EXERCISE DESCRIPTION:
Copy all lines holding the word "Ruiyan" from the entries.

DATASET EXTRACT:
═══

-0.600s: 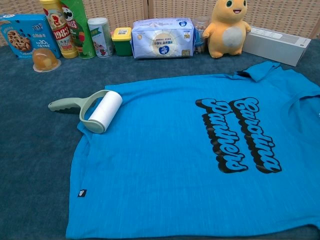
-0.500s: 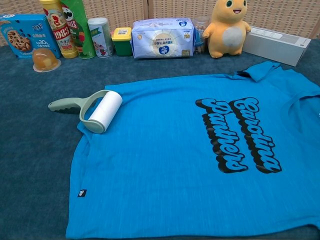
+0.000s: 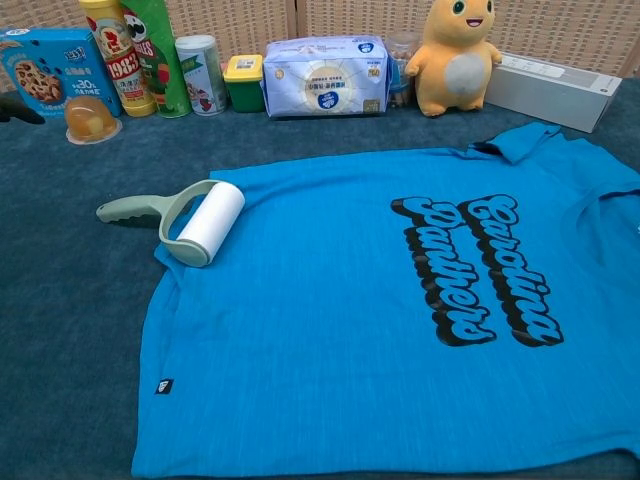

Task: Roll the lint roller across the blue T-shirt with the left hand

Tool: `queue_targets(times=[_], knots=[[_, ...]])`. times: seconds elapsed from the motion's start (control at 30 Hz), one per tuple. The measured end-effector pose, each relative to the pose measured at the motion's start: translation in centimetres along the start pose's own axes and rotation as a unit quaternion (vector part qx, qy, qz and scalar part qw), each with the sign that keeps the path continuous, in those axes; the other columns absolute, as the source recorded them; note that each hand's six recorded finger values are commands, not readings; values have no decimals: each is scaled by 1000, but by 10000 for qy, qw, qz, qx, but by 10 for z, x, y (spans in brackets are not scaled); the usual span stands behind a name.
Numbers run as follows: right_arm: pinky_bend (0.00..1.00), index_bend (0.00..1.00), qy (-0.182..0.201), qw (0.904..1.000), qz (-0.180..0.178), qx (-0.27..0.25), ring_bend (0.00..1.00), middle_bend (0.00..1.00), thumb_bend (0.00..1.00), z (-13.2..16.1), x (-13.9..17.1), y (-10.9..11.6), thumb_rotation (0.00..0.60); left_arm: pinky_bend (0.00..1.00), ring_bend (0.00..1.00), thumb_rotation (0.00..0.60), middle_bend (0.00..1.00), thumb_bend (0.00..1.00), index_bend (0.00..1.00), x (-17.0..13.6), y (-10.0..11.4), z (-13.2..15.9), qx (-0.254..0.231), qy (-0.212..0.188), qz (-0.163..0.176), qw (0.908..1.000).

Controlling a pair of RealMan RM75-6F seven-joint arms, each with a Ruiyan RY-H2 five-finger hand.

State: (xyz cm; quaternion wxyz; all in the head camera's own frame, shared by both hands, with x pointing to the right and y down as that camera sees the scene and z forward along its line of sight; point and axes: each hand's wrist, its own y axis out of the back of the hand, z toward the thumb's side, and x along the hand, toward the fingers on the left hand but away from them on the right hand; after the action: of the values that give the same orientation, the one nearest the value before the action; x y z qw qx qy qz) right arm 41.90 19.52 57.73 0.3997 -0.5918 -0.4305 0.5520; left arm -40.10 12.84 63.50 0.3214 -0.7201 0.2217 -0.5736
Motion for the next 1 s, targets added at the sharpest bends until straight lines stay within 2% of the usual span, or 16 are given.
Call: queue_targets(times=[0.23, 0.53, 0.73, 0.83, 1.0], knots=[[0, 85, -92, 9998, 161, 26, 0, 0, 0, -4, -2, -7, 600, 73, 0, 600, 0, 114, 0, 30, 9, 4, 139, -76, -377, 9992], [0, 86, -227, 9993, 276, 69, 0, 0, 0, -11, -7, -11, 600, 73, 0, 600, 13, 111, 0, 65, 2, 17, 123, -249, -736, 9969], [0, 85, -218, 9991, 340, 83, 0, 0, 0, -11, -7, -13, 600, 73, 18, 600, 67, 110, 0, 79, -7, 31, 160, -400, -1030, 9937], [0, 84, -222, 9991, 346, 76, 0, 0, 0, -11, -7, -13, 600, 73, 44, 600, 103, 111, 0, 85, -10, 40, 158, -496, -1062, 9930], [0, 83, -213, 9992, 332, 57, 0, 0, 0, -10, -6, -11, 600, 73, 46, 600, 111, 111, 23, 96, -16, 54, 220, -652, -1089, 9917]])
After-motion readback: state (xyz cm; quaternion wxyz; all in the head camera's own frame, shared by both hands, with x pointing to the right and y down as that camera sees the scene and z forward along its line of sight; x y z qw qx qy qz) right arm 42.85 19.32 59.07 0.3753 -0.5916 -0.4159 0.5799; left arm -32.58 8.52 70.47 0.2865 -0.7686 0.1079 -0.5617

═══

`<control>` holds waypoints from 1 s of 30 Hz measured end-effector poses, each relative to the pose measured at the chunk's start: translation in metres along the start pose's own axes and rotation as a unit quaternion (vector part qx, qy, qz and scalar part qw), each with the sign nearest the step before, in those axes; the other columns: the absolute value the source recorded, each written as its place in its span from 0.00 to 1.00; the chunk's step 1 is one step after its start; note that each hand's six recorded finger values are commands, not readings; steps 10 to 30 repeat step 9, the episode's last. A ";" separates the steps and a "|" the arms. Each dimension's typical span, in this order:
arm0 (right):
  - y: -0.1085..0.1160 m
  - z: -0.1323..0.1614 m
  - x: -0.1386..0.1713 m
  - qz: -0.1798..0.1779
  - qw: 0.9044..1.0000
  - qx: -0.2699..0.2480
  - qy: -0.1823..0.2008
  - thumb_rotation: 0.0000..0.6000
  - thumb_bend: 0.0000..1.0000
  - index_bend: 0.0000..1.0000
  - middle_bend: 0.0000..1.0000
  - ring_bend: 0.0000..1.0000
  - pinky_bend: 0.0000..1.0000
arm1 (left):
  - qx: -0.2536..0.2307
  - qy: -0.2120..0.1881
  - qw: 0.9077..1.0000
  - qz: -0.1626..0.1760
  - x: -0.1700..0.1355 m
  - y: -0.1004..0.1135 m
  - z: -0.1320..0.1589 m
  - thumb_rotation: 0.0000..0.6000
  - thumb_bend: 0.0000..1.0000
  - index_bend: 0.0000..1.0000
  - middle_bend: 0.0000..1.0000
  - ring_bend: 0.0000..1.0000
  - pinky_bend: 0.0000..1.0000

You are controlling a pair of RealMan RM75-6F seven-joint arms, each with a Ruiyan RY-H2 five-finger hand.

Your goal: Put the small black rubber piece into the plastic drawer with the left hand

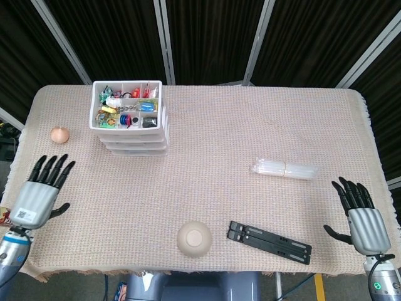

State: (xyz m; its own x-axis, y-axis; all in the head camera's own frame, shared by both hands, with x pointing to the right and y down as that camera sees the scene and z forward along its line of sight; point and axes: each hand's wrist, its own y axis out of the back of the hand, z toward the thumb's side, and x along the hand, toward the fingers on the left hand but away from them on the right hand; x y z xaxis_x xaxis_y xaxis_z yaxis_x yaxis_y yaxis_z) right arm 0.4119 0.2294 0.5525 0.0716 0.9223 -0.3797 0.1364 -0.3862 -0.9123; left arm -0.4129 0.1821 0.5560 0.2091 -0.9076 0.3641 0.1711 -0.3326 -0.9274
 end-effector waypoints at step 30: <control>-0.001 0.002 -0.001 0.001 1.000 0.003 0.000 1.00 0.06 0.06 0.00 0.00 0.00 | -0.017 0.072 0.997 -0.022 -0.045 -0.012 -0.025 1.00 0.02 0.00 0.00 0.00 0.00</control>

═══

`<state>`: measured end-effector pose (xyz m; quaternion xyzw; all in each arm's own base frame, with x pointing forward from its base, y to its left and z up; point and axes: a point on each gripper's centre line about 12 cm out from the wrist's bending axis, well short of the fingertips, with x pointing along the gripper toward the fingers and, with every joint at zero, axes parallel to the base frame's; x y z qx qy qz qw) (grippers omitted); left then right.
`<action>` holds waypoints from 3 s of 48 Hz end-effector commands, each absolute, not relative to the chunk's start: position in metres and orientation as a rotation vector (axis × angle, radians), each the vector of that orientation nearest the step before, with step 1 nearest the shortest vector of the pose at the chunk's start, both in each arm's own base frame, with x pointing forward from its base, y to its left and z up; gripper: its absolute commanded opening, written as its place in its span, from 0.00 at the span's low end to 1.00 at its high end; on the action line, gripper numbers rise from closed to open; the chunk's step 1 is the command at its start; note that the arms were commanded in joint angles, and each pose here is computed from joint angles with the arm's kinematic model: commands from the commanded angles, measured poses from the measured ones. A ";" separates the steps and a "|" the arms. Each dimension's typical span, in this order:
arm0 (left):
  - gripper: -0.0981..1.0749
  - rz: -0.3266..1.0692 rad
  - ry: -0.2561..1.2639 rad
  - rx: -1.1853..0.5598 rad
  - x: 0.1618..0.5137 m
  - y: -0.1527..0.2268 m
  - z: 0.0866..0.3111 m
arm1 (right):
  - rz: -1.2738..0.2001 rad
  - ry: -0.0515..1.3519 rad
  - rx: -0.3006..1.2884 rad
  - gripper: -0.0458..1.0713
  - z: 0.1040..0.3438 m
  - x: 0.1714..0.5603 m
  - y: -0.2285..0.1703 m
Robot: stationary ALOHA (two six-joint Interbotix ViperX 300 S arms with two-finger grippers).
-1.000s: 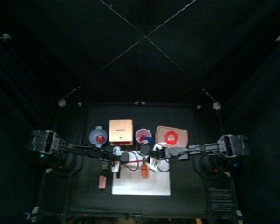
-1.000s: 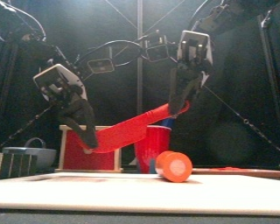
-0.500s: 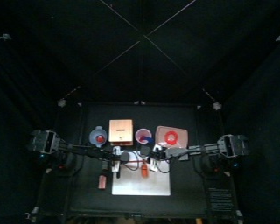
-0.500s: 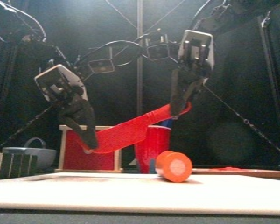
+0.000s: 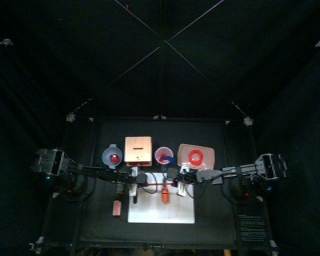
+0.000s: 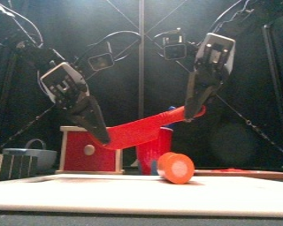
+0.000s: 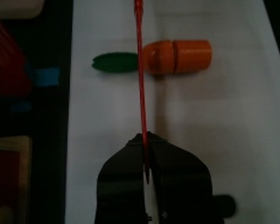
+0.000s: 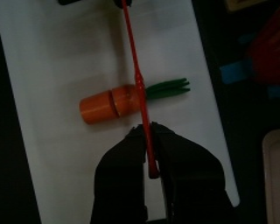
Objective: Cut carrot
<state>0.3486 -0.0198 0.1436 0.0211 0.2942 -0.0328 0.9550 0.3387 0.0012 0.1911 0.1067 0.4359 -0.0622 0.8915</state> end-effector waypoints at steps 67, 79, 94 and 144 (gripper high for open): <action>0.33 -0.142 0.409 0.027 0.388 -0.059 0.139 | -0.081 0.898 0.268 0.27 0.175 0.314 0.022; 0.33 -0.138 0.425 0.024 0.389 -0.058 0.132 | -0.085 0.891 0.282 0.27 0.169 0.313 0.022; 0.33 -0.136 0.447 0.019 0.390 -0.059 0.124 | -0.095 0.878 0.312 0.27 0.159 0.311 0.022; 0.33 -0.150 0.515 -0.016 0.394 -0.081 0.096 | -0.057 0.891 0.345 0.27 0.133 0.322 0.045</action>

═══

REPLY:
Controlling a pair of RealMan RM75-6F seven-joint arms, each with a Ruiyan RY-H2 five-finger hand.
You are controlling a pair of RealMan RM75-6F seven-joint arms, each with a Ruiyan RY-H2 five-finger hand.

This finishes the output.